Valor Econômico, v. 22. n. 5421, 20/01/2022, Brasil, A5
Rio e Tesouro adiam decisão e Castro diz que há divergências
Estevão Taiar, Gabriel Vasconcelos e Marta Watanabe
O governo do Rio e o Ministério da Economia vão realizar nova reunião em 15 dias para tratar da adesão do Estado ao Regime de Recuperação Fiscal (RRF). Ontem o governador do Rio de Janeiro, Cláudio Castro (PL), e o ministro da Economia, Paulo Guedes, se reuniram para debater o assunto, mas não houve decisão.
“Vamos chegar ao denominador comum”, disse Castro depois do encontro, realizado no Ministério da Economia. “Foi uma conversa em que todos demonstraram boa vontade. Não foi uma conversa de briga, foi de entendimento.”
De acordo com o governador, há sete pontos sobre os quais governo estadual e governo federal discordam. Castro não detalhou quais são esses pontos, mas disse que existe “grande boa vontade” para que sejam superados. Segundo o governador, as duas partes concordam em 70% do que foi debatido. “Esses [pontos] talvez sejam os últimos 20%, 30%”, disse.
Embora Castro não tenha detalhado os pontos de atrito, um deles é o fato de o plano do Estado prever o triênio, espécie de adicional de salário concedido a cada três anos para os servidores. Questionado sobre o assunto, Castro afirmou que o plano original apresentado pelo Estado extinguia o benefício “para todos”. Mas a Assembleia Legislativa considerou que “a lei não era clara” e vetou o triênio apenas para novos servidores.
Caso fique fora do RRF, o governo do Rio de Janeiro poderá ter que pagar somente neste ano R$ 24 bilhões em dívidas com a União. O plano de recuperação fiscal prevê um pagamento total de R$ 78 bilhões em dez anos.
Para o economista e consultor Raul Velloso, especialista em contas públicas, “não há santo” no imbróglio entre o Rio e o Tesouro e qualquer que seja a saída (técnica, política ou judicial) pouco servirá para solucionar o problema fiscal do Estado. O debate, diz Velloso, se dá em cima de “miudezas”, graças à natureza do RRF, que oferece um alívio momentâneo a seus frequentadores, mas peca por não atacar de frente o maior problema desses entes: os déficits financeiros das previdências de governos estaduais e municipais, hoje superior a R$ 100 bilhões a cada ano.
Velloso diz que era previsível que a burocracia do Tesouro questionasse os reajustes dado a servidores e a capacidade do Estado de realizar as receitas projetadas no documento.
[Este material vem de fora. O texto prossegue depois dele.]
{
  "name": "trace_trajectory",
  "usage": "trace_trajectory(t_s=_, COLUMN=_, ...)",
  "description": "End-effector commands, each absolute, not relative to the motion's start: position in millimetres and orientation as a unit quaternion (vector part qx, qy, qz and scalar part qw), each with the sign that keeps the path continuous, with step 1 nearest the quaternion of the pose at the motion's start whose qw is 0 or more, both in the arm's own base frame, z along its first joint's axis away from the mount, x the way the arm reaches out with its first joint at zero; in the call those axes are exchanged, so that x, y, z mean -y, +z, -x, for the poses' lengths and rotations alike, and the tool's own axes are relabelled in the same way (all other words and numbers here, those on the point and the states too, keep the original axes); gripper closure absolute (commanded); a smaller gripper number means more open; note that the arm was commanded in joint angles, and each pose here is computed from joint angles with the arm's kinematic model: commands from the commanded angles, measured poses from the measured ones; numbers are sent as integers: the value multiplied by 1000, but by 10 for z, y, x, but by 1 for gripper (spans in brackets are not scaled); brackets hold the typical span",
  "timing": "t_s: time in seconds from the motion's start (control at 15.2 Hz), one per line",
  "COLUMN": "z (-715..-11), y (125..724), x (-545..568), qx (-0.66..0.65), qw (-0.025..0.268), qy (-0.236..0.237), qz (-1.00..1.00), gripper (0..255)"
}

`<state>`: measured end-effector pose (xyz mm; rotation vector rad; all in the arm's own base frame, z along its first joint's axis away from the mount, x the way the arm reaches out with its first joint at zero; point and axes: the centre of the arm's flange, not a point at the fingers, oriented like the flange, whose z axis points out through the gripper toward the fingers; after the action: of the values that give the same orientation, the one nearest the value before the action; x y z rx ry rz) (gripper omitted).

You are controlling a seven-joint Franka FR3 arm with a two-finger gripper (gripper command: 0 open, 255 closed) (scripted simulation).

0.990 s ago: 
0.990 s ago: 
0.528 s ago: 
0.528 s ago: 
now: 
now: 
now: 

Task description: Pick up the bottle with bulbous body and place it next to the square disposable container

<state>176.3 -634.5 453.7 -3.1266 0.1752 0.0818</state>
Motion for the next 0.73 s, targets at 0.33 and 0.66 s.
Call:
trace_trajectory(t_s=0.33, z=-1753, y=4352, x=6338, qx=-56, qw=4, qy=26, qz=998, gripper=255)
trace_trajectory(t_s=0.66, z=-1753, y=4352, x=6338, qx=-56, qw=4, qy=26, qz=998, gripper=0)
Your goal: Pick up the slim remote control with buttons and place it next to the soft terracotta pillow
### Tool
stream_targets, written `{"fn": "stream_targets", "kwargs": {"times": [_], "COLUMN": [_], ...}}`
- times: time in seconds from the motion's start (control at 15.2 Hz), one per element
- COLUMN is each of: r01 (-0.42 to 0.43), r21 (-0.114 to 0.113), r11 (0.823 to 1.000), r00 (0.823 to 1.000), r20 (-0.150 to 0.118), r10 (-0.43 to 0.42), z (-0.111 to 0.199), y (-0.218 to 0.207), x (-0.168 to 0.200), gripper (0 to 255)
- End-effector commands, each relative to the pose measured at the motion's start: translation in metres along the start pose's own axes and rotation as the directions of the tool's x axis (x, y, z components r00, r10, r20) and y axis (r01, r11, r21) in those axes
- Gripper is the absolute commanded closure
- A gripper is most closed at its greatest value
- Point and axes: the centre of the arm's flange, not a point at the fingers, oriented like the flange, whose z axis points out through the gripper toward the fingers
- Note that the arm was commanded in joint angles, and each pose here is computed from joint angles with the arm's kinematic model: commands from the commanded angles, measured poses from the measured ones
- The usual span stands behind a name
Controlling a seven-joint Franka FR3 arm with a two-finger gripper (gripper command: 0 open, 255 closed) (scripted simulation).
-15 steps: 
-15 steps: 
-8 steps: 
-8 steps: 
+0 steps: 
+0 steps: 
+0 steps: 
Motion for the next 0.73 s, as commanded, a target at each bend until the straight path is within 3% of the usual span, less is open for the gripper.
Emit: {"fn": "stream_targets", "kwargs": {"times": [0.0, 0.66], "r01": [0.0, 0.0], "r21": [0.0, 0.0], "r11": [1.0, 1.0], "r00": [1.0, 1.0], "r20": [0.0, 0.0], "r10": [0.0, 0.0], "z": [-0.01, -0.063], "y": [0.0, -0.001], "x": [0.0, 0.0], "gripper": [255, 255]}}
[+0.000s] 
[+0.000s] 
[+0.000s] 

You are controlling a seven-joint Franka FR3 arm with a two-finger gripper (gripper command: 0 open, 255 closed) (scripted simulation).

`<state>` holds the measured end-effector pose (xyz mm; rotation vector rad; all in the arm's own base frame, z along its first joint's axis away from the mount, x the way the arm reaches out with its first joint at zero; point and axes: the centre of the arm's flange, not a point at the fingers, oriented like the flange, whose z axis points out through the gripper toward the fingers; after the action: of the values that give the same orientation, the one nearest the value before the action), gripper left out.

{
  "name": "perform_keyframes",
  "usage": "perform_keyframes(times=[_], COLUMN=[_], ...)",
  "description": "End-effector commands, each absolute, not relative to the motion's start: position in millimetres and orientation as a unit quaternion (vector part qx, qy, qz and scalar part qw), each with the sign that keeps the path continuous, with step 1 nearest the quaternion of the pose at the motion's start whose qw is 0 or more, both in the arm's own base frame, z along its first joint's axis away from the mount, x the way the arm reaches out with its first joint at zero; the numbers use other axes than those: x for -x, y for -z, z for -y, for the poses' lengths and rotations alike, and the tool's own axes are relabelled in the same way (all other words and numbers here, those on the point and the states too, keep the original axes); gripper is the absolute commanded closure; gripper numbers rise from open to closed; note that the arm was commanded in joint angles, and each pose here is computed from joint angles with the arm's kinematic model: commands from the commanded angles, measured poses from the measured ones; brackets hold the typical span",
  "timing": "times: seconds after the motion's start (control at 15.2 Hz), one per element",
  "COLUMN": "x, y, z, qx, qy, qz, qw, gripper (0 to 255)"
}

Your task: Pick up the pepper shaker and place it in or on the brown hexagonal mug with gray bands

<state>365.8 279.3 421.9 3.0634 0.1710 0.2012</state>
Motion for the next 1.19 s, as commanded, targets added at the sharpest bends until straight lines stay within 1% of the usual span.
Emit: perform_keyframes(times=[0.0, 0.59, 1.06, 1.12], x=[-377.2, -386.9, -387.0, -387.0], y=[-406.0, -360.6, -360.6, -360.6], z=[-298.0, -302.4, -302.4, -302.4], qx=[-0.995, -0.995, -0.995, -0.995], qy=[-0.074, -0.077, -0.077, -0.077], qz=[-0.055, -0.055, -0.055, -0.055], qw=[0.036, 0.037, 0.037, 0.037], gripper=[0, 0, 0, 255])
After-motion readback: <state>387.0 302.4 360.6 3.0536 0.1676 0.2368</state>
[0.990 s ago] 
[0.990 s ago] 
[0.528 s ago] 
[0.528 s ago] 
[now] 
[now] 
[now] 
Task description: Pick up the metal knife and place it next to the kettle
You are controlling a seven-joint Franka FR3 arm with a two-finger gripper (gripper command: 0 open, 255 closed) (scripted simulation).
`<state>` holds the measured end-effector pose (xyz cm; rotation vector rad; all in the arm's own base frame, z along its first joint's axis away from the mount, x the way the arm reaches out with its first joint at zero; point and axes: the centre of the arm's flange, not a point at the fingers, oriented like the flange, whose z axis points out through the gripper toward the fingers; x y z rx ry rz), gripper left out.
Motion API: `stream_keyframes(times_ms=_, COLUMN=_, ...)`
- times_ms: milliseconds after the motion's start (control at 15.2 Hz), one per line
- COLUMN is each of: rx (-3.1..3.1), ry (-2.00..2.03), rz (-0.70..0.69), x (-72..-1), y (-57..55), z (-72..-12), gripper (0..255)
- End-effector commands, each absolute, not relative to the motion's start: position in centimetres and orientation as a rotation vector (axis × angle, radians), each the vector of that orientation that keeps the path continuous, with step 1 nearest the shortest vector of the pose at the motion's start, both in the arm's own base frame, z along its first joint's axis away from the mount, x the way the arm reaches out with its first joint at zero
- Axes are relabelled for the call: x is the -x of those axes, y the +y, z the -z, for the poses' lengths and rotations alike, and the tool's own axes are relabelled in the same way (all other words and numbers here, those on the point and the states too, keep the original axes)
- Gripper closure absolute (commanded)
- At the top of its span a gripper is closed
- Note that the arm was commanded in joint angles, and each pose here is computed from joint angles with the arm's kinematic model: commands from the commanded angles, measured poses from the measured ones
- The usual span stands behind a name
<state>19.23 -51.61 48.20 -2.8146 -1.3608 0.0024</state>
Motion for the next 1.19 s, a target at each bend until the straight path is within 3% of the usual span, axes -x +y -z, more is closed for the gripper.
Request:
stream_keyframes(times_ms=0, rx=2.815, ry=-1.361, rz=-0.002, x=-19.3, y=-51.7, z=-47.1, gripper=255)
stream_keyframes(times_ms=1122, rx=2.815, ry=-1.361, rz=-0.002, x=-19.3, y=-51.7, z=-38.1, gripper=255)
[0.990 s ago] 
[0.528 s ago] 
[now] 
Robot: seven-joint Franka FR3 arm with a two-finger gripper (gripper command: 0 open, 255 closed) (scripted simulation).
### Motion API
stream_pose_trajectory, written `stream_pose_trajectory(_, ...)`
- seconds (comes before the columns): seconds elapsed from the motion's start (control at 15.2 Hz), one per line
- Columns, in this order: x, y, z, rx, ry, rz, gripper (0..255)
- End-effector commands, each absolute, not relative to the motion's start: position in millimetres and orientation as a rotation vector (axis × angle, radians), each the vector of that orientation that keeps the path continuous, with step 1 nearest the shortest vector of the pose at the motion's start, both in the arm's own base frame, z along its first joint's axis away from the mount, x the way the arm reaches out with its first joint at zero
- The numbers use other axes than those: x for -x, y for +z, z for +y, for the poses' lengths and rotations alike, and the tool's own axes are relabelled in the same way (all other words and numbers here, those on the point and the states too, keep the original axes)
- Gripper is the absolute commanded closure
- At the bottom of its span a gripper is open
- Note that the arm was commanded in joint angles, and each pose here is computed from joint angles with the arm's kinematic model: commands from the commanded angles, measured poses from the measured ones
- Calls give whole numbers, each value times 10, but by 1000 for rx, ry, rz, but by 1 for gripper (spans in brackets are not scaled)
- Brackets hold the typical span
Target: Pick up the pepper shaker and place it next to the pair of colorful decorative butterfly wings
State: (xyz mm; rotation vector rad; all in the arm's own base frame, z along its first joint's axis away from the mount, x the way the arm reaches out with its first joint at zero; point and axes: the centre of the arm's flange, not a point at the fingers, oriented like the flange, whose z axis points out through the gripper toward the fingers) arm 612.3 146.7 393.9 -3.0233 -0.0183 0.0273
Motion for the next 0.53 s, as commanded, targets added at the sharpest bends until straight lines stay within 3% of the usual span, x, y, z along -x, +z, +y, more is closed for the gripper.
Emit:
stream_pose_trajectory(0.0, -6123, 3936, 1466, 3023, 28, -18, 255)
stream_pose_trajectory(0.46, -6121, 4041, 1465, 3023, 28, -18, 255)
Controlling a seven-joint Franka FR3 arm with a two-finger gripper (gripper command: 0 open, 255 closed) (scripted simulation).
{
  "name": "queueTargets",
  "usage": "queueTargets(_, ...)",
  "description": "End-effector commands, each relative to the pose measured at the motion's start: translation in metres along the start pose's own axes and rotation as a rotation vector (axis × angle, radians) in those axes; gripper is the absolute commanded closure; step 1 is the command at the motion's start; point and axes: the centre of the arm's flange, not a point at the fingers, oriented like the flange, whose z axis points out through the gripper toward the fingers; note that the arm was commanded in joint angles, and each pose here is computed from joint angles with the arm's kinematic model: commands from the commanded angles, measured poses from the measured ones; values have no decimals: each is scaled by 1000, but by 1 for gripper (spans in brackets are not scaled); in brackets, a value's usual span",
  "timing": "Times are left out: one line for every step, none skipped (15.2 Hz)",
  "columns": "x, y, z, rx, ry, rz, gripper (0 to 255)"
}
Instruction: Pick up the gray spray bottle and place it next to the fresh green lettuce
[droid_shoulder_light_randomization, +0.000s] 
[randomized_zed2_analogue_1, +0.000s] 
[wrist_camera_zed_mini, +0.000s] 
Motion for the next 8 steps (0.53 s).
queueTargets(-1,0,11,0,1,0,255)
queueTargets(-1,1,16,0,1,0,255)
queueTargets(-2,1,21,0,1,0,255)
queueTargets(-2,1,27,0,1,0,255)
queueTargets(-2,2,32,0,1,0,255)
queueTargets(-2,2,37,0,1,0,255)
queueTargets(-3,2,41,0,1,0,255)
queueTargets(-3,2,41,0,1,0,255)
Ele insiste que estes são pontos periféricos para o saneamento fiscal do Estado, que passa pela questão previdenciária, mesmo o Rio tendo feito uma elevação na alíquota dos servidores.
Ante o ceticismo dos técnicos, os Estados, que “não são bobos”, diz Velloso, passaram a se calçar em liminares concedidas pelo Supremo Tribunal Federal (STF), que permitem a suspensão do pagamento da dívida, situação que lhes é interessante na prática, por liberar espaço fiscal. Velloso destaca a fragilidade e inocuidade dessa situação para a solução estrutural do problema.
Para a economista Sol Garson, também especialista no assunto, o plano de recuperação do Rio se baseia na ideia de que a economia do Estado do Rio precisa ser fortalecida para geração de maior receita tributária e por isso a estratégia é realizar investimentos. Isso geraria maior dinamismo da economia, num ciclo virtuoso que traria aumento de arrecadação. O plano é feito, portanto, diz ela, prevendo aumento representativo nos investimentos do Estado, mas metade dos recursos que garantiriam esse gasto viria de receita de securitização de dívida ativa.
Mas essa geração de receita é considerada sujeita a riscos de condições de mercado, segundo nota técnica do próprio governo, diz Garson. As receitas totais do Rio, acrescenta, foram muito influenciadas nos últimos anos por receitas extraordinárias e é preciso um estudo mais aprofundado disso para se projetar as receitas dos próximos anos. Além disso, diz Garson, o plano não apresenta quais seriam os critérios para seleção dos investimentos de forma a garantir a essencialidade dos projetos ou o maior dinamismo econômico do Estado.